Set against the backdrop of what was supposed to be an investment meeting between LeBeau Mining and Cybele Exploration, a meeting that soon turns into a bid for hostile takeover, Nikolai and Henri’s simple sexual encounter becomes a confusion of mistrust and loyalty and betrayal and anger; it becomes a matter of sleeping with the enemy, and Nikolai must retreat while at the same time strategizing an action plan that doesn’t include his heart becoming involved. He won’t go gentle into that good night. He will stand and fight—until it becomes clear Nikolai’s friend and mentor and Cybele CEO Ruslan Polunin has other plans.

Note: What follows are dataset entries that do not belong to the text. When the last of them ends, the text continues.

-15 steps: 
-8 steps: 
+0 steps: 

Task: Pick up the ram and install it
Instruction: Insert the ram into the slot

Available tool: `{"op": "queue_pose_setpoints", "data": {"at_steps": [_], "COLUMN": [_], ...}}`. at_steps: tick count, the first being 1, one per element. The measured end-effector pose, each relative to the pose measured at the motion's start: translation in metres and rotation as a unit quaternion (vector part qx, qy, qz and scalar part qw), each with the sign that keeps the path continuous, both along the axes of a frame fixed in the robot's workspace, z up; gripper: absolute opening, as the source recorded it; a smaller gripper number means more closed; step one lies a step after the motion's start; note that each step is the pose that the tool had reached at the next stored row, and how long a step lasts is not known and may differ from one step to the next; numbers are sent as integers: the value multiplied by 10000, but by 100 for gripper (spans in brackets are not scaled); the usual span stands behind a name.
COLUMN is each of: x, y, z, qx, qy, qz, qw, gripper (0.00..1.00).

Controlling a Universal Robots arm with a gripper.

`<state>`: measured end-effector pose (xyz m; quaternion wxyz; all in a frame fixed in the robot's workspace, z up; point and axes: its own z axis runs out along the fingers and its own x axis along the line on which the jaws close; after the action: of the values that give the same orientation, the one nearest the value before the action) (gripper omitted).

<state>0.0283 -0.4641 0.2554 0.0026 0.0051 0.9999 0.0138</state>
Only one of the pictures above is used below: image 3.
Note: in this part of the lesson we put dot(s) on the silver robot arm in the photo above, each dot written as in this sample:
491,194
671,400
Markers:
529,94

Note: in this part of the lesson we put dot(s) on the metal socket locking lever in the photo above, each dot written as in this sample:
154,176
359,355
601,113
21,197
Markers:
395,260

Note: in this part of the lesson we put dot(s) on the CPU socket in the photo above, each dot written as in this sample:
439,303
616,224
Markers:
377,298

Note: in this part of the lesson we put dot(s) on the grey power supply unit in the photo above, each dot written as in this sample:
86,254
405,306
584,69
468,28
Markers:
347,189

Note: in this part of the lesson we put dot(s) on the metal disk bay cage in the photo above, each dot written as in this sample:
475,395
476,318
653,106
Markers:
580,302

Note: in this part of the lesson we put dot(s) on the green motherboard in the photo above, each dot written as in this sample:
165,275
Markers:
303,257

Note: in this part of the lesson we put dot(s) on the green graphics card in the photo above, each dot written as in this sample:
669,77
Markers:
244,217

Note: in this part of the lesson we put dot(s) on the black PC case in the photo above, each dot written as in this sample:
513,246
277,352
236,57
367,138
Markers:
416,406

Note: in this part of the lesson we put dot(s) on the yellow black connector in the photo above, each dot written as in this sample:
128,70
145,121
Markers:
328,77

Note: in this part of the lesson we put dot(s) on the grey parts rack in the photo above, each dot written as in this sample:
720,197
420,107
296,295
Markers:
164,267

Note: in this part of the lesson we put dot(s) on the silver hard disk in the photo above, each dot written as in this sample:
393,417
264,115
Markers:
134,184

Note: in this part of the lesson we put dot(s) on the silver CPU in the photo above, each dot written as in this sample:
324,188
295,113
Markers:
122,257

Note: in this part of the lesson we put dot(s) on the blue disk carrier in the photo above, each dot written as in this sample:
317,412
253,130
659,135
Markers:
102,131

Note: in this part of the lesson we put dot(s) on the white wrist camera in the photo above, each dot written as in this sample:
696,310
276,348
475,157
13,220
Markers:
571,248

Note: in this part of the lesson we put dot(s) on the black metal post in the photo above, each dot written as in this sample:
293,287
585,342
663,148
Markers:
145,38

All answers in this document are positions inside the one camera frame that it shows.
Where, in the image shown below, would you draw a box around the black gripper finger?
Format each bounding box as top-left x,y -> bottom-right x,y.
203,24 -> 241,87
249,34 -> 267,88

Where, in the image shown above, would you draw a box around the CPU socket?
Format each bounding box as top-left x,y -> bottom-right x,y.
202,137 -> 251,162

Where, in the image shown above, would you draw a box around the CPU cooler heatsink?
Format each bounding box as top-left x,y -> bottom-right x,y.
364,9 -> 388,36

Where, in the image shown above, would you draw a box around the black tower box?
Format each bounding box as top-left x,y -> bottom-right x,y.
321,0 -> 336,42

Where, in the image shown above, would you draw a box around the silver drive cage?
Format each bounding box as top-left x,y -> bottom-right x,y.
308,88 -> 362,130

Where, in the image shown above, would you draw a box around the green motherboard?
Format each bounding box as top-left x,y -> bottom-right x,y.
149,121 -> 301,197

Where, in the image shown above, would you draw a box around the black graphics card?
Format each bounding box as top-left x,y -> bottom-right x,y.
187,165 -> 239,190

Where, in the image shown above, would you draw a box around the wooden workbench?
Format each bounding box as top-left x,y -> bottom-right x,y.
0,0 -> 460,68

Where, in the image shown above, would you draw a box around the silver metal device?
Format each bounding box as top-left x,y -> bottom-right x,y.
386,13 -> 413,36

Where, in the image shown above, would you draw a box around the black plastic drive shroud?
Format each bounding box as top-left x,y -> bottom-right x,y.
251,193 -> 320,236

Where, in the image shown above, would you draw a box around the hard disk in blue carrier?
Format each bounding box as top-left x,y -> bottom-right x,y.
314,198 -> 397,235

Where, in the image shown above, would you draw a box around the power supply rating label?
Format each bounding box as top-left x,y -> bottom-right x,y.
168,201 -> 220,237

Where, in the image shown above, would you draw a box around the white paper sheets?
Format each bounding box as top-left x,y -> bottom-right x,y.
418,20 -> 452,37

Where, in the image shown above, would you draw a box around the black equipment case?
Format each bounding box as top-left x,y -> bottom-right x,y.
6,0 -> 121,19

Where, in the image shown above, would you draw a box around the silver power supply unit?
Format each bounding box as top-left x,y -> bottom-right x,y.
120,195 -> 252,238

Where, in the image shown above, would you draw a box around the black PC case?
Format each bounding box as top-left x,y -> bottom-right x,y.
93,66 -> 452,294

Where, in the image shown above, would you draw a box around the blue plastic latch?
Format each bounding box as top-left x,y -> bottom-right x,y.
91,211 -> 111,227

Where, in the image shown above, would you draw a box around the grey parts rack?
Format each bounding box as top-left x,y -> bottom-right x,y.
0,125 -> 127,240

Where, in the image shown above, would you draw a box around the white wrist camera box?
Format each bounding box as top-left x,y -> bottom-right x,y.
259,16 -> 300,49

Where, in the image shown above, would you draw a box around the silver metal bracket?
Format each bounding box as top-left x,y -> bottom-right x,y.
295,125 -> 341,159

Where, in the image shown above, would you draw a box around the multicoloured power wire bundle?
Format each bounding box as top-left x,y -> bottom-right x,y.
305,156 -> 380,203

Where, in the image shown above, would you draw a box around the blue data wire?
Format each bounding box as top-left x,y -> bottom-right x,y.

The surest way to defeat a man in a battle of his own making is to refuse to enter the fray. It’s the kind of tactical maneuver that has a way of deflating an over-inflated sense of self-importance, calling the bluff of a man who has threatened you, then walking away with all your weapons intact, as well as acquiring a new one in the bargain; ready, willing, and able to relocate and allocate in new territory because it’s the parting shot that hits the mark and leaves behind the most damage.
Gold Digger is the story of a man who mines for gold but ends up discovering a far more valuable commodity when he explores his feeling and finds that someone and someplace to call home might be the greatest treasure of all. It’s the story of a man who learns that blood and biology aren’t necessarily what defines a father and son. It is the story of a man who eschews labels and simply goes about the business of claiming the one person who could very well make him happy for the rest of his life.
Nikolai and Henri are shrewd men and clever heroes who know how to push each other’s buttons, and who know that victory isn’t always measured in wins and losses, but in mutual triumphs.
This is pretty much Aleksandr Voinov the way I’ve come to expect him to be—at his provocative best.